Staphylococcus aureus sortase transpeptidase SrtA: Insight into the kinetic mechanism and evidence for a reverse protonation catalytic mechanism

Brenda A. Frankel, Ryan G. Kruger, Dana E. Robinson, Neil L. Kelleher, Dewey G. McCafferty*

*Corresponding author for this work

Research output: Contribution to journalArticlepeer-review

111 Scopus citations


The Staphylococcus aureus transpeptidase SrtA catalyzes the covalent attachment of LPXTG-containing virulence and colonization-associated proteins to cell-wall peptidoglycan in Gram-positive bacteria. Recent structural characterizations of staphylococcal SrtA, and related transpeptidases SrtB from S. aureus and Bacillus anthracis, provide many details regarding the active site environment, yet raise questions with regard to the nature of catalysis and active site cysteine thiol activation. Here we re-evaluate the kinetic mechanism of SrtA and shed light on aspects of its catalytic mechanism. Using steady-state, pre-steady-state, bisubstrate kinetic studies, and high-resolution electrospray mass spectrometry, revised steady-state kinetic parameters and a ping-pong hydrolytic shunt kinetic mechanism were determined for recombinant SrtA. The pH dependencies of kinetic parameters kcat/Km and kcat for the substrate Abz-LPETG-Dap(Dnp)-NH2 were bell-shaped with pKa values of 6.3 ± 0.2 and 9.4 ± 0.2 for kcat and 6.2 ± 0.2 and 9.4 ± 0.2 for k cat/Km.

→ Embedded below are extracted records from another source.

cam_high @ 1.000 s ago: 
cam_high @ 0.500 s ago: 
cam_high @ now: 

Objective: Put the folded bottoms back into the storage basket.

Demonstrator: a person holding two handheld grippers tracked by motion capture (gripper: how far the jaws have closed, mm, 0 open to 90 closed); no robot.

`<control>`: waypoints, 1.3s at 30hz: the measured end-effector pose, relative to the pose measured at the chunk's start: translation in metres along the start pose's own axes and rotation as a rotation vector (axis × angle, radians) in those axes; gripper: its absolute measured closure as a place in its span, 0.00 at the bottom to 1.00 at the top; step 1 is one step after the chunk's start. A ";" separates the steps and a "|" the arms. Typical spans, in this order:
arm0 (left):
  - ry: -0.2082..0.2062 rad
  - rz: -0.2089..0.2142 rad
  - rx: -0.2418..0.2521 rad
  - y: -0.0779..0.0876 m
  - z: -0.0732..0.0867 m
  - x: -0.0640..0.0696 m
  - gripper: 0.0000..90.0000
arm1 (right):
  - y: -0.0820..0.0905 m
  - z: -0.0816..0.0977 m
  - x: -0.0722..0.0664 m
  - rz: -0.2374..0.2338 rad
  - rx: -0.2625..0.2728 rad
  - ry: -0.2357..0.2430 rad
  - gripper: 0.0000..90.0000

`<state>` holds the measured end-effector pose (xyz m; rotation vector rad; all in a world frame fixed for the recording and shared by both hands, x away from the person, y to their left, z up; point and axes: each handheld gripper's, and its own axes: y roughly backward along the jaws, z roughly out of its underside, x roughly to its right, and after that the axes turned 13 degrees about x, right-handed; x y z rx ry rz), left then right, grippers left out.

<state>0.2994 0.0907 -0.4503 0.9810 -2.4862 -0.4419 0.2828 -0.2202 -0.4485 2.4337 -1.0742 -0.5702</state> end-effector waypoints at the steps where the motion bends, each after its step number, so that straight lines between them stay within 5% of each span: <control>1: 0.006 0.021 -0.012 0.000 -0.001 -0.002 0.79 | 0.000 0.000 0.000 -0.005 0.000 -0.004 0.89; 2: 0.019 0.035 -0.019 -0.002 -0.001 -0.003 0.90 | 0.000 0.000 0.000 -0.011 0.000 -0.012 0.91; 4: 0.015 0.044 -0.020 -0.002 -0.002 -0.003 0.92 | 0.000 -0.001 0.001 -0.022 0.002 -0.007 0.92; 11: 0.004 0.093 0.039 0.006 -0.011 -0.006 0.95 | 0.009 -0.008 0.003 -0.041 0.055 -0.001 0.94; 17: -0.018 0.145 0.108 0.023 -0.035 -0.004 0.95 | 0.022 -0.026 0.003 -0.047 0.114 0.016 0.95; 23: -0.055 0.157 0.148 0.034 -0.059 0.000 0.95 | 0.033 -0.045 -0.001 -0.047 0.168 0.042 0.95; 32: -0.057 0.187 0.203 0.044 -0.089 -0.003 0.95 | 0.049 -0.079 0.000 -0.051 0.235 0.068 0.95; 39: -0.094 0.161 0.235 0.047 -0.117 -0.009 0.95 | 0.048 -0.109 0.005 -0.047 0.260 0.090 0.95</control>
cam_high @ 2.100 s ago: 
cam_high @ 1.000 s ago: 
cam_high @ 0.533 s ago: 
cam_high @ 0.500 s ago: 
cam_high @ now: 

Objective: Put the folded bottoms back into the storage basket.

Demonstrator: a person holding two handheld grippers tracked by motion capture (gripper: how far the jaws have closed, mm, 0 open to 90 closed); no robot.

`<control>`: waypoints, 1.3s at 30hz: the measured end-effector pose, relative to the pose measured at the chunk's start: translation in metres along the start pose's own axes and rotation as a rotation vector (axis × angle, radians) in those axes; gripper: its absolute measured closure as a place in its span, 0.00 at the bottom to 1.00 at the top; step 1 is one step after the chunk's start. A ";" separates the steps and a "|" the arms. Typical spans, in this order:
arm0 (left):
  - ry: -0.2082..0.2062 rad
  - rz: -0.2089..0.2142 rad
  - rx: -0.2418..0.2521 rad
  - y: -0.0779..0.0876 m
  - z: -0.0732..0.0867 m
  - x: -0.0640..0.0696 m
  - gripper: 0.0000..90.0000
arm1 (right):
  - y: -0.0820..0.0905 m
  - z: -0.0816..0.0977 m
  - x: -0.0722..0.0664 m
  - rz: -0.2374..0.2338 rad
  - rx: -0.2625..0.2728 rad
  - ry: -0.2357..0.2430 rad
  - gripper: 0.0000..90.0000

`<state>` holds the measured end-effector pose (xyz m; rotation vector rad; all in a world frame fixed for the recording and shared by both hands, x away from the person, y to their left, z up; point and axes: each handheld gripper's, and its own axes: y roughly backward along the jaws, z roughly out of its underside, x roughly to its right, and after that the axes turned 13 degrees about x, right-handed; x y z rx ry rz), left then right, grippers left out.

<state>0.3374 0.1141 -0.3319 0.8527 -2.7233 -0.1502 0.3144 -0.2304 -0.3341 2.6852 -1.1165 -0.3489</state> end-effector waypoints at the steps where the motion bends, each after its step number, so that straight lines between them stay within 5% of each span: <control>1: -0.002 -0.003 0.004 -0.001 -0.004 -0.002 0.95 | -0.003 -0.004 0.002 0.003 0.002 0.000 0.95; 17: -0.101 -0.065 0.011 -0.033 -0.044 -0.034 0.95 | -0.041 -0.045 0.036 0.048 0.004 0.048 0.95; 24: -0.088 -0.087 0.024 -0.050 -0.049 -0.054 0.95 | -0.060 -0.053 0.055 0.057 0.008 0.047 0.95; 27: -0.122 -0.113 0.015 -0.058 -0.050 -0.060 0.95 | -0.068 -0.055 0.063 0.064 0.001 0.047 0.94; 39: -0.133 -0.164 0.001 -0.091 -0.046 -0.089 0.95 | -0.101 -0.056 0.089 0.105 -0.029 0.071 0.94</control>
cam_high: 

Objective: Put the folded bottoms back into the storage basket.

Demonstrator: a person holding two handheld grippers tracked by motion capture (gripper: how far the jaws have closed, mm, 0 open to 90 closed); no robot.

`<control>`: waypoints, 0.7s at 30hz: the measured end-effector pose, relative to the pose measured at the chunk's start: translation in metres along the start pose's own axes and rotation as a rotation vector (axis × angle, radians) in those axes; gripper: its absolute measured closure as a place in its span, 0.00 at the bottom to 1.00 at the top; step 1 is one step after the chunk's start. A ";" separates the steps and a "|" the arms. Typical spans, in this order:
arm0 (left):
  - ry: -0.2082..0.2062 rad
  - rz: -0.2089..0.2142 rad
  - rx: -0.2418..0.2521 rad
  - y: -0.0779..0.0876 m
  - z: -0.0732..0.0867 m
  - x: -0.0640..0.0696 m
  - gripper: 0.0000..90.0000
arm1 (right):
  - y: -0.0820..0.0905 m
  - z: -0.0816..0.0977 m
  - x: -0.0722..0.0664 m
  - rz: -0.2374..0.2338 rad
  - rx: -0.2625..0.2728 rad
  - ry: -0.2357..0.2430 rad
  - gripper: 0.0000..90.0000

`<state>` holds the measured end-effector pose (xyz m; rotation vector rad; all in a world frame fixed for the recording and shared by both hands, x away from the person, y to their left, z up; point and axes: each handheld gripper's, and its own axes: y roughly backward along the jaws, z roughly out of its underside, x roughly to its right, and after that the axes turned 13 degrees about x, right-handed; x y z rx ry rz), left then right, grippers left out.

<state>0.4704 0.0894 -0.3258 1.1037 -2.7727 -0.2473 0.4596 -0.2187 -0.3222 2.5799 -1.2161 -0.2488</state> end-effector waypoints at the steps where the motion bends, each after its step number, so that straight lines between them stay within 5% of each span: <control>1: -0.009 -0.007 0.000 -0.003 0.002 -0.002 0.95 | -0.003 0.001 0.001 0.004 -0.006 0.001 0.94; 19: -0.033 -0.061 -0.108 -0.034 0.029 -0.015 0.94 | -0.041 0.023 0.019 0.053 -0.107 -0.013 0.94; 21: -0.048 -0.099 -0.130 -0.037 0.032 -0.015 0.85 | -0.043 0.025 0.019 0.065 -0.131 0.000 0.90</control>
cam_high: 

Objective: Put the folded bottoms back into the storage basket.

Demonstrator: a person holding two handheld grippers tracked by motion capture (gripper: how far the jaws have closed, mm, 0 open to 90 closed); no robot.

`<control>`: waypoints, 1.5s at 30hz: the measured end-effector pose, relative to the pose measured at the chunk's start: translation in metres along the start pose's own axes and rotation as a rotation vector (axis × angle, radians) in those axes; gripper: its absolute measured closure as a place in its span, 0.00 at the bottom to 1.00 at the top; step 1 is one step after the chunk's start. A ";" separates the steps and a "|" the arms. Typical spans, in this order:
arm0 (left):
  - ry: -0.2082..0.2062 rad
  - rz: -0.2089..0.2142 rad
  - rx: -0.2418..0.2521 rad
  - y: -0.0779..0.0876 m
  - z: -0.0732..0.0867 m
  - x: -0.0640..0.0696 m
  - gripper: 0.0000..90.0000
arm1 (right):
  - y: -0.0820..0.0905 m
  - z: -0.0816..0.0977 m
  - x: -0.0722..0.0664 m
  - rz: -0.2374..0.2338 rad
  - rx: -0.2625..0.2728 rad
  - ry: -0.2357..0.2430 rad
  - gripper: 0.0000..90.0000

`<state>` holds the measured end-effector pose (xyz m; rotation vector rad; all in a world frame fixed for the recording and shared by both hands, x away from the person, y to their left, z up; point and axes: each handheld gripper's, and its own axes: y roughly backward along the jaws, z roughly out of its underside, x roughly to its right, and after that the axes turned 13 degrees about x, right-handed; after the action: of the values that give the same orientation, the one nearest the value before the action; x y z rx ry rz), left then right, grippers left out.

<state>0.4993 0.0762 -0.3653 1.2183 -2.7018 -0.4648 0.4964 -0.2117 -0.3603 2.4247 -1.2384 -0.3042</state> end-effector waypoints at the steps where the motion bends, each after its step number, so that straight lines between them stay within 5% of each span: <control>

Solvent isotope effect (SIE) measurements revealed inverse behavior, with a D2Okcat of 0.89 ± 0.01 and a D2O(kcat/Km) of 0.57 ± 0.03 reflecting an equilibrium SIE. In addition, SIE measurements strongly implicated Cys184 participation in the isotope-sensitive rate-determining chemical step when considered in conjunction with an inverse linear proton inventory for kcat. Last, the pH dependence of SrtA inactivation by iodoacetamide revealed a single ionization for inactivation. These studies collectively provide compelling evidence for a reverse protonation mechanism where a small fraction (ca. 0.06%) of SrtA is competent for catalysis at physiological pH, yet is highly active with an estimated kcat/Km of >10 5 M-1 s-1.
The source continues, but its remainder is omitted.